- [Assignment] Look through the material below. Return exactly the lines from the one with "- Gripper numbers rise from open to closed" through the one with "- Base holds", both included.

- [Dataset excerpt]
● ● ● ● ● ● ●

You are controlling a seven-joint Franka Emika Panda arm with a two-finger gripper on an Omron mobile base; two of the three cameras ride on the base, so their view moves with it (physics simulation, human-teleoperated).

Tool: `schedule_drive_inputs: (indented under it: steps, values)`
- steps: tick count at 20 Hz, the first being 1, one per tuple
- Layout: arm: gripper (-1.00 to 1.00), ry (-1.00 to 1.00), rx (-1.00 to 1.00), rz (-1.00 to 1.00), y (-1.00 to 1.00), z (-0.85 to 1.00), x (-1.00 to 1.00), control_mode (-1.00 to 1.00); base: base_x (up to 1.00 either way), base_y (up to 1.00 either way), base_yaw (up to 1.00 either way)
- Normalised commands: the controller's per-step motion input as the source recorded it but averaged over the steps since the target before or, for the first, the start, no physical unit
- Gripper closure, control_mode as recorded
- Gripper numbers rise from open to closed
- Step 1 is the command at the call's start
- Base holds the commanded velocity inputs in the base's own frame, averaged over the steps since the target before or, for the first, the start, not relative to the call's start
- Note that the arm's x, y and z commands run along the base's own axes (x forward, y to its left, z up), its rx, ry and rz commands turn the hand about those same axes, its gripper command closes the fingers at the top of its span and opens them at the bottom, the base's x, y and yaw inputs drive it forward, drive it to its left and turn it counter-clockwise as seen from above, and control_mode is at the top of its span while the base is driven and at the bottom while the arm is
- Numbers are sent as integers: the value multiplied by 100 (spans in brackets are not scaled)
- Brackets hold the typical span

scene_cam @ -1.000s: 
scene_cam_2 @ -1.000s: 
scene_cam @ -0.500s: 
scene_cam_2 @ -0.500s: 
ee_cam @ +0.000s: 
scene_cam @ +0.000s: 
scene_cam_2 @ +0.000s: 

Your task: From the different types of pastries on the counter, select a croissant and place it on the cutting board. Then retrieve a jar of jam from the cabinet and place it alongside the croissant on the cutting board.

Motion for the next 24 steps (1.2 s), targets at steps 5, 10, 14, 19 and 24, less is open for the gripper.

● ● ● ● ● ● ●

- [Completed task]
- Gripper numbers rise from open to closed
- Step 1 is the command at the call's start
- Base holds the commanded velocity inputs in the base's own frame, averaged over the steps since the target before or, for the first, the start, not relative to the call's start

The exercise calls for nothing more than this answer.